Establish how many lines in the entries hold the string "item". The number by itself is the whole answer.

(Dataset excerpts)
####

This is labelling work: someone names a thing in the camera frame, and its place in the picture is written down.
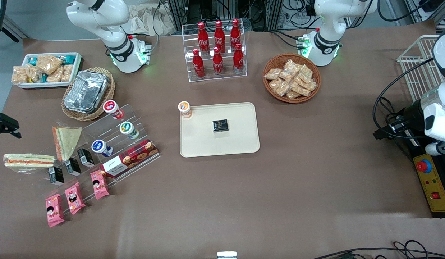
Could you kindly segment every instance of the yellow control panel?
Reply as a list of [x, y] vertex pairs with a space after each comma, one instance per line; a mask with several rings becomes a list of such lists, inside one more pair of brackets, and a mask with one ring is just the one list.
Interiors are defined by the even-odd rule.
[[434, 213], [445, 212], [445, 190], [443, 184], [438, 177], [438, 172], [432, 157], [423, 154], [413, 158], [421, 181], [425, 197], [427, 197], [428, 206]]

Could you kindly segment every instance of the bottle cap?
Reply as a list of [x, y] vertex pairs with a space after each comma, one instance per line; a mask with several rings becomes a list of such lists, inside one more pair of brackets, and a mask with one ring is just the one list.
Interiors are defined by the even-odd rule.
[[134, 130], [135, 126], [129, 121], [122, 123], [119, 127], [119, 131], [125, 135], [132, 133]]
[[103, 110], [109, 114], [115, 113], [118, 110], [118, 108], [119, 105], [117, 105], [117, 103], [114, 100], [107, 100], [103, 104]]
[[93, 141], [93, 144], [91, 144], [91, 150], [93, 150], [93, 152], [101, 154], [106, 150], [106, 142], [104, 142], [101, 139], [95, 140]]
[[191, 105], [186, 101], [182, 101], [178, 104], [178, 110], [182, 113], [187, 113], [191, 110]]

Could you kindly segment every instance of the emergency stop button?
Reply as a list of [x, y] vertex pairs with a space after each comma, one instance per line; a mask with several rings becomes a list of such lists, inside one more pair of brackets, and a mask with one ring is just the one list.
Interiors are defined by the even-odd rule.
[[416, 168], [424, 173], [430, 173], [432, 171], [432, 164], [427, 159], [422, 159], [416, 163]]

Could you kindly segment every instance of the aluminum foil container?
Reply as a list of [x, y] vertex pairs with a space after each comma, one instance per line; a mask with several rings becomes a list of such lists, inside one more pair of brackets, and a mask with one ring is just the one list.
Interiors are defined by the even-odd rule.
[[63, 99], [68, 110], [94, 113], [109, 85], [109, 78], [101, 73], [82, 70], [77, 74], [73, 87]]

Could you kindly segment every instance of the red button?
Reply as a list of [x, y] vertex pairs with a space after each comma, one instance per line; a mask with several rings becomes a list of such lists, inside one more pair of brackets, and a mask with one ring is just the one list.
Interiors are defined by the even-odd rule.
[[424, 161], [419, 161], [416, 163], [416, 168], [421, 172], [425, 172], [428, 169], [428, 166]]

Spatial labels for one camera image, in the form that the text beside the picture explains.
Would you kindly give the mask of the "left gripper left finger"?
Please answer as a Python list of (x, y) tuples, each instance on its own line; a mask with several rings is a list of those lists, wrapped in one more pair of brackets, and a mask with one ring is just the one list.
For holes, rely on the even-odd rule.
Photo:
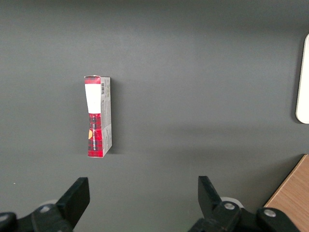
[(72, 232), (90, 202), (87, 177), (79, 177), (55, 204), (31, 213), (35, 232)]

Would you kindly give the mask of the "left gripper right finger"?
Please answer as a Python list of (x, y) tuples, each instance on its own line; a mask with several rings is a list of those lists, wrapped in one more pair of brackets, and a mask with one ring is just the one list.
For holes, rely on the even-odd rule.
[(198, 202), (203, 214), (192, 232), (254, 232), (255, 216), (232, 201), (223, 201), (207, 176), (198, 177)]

####

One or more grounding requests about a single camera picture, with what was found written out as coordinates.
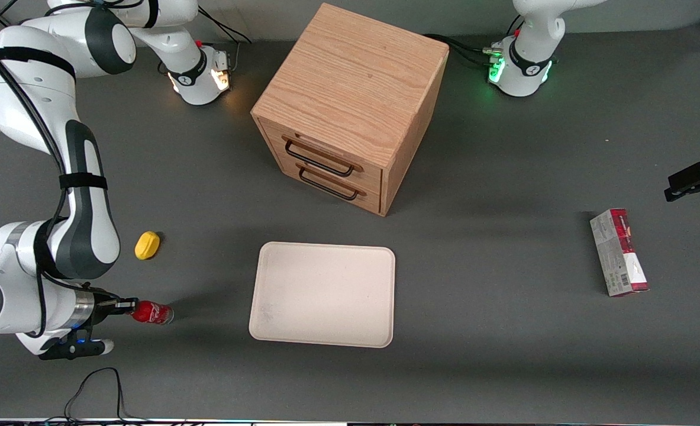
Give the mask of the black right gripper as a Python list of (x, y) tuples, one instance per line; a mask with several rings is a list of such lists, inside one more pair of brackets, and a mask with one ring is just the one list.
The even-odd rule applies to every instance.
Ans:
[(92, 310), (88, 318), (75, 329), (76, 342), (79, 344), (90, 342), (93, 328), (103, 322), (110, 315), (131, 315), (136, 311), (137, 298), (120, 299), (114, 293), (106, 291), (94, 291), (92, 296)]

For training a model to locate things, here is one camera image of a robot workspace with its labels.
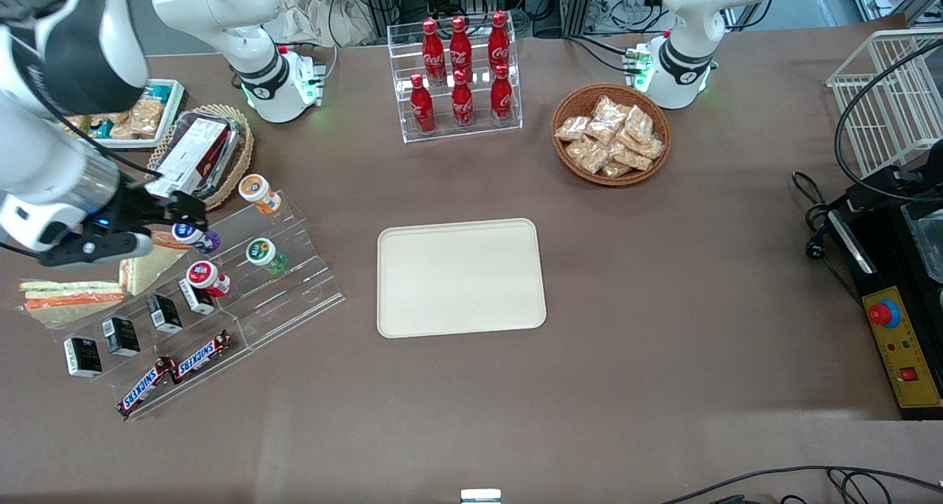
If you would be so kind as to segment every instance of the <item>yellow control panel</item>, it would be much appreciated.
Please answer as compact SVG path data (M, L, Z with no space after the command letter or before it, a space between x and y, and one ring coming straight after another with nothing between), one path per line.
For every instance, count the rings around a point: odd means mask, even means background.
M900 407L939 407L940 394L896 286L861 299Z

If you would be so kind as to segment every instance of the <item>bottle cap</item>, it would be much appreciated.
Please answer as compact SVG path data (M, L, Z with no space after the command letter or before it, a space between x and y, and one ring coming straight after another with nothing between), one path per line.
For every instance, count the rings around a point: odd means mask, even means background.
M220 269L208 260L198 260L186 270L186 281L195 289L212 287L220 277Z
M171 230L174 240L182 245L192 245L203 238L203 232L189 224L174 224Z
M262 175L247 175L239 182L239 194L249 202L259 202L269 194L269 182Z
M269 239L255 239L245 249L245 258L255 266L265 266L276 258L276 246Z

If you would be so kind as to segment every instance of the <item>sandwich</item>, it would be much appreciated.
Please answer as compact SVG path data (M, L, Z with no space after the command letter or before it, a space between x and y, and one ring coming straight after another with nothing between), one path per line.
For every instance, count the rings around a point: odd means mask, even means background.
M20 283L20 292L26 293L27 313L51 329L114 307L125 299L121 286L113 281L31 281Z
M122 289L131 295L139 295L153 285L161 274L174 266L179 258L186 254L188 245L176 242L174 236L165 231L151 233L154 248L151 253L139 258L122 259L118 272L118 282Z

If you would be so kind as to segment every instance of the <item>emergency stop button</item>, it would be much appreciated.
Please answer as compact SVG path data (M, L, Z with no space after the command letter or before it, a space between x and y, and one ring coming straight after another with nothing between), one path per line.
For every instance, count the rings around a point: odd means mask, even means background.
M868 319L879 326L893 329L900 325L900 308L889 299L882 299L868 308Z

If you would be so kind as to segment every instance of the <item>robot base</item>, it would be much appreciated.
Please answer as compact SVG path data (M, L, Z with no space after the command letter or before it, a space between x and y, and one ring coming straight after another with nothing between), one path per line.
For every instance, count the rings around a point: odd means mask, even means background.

####

■ **Answer area**:
5